En julio de 1995, doce senadores recurrieron al Tribunal Constitucional (TC) contra el proyecto de ley de trasplante de órganos, afirmando que se permitía tratar a una persona como un “cadáver sin serlo”. Los senadores en su impugnación formularon varias preguntas con la finalidad de interpelar éticamente a los jueces, pero una era reveladora: “¿existe tal conocimiento científico y tales avances tecnológicos que permitan predecir que una persona va a morir irremediablemente y a corto plazo para, en base a esta presunción, autorizar su desmembramiento?”. El TC rechazó la objeción, en votación dividida, entre otras cosas porque entendió que en estos casos existía consentimiento y una estricta evaluación médica.
Veintiséis años después estamos en una discusión similar: la Cámara de Diputados debate sobre la regulación de la eutanasia para el caso de personas con enfermedades terminales o aquellas que provoquen sufrimientos intolerables que no pueden ser aliviados de un modo aceptable. En la discusión en la sala de la semana pasada, los opositores al proyecto formularon objeciones parecidas a la de los senadores que recurrieron al TC en 1995.
La eutanasia es uno de los debates ético-legales más importantes de estos tiempos: exige equilibrar el propósito de la medicina moderna, de preservar la vida con todas las innovaciones tecnológicas de las que dispone, con el sufrimiento de pacientes que se encuentran en una situación de salud dolorosa e irreversible, en cuyo caso, los efectos de sostener artificialmente su vida pueden ser equivalentes a un trato cruel e inhumano, permitido por los recelos de una sociedad.
No hay duda de que la mayoría de los credos religiosos están contra la eutanasia. Pero sus razones, legítimas para su culto y la conciencia de quienes la profesan, no pueden ser los que definan una política pública donde está en juego la dignidad de los pacientes y sus familias.
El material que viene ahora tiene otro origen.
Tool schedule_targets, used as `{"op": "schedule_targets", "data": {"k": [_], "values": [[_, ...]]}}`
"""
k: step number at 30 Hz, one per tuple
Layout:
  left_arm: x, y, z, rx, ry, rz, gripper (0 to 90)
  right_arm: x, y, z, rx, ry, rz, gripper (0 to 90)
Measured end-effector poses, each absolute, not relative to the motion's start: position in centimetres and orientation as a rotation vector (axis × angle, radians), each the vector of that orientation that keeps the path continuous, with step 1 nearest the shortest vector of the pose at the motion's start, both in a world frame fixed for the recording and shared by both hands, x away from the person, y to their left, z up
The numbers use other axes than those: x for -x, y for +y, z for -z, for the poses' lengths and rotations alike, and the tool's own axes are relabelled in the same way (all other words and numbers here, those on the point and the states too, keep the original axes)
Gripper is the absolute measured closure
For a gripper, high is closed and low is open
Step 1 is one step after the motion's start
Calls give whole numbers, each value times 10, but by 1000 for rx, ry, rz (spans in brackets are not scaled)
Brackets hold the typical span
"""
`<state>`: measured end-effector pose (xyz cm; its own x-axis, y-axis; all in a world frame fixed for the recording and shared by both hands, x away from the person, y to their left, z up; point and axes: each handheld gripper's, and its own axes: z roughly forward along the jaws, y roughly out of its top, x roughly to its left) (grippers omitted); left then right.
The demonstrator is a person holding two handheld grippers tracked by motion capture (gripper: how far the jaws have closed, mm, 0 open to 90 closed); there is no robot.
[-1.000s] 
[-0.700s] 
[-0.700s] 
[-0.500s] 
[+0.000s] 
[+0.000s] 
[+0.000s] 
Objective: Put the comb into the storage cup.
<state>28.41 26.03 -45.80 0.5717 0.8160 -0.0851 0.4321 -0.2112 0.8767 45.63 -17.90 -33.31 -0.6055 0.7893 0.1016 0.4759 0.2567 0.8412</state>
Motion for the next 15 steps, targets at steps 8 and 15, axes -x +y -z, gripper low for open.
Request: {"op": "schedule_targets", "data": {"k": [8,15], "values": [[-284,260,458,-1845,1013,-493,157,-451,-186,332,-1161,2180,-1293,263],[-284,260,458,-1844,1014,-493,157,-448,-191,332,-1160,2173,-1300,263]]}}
El martirio, como expresión de fe que implica un sacrificio legítimo entre los creyentes, no puede ser impuesto a la sociedad en su conjunto. Es la compasión que nos debemos los unos a los otros la que debería primar en la discusión de este proyecto.
A fines de marzo la Corte Suprema se pronunció respecto de la dignidad de la muerte en un caso de rechazo de tratamientos de una persona con enfermedad terminal. Sostuvo entonces que el Estado debía prestar atención domiciliaria a la paciente “en la serenidad de su seno familiar” para que “su condición de salud curse el devenir que los facultativos y la propia paciente conocen”, garantizando de esta forma “que dicho tránsito resulte lo más indoloro física y espiritualmente para ella y su grupo familiar”. Ese acto de humanidad quizá sea útil para explicar por qué la compasión no puede tratada como delito.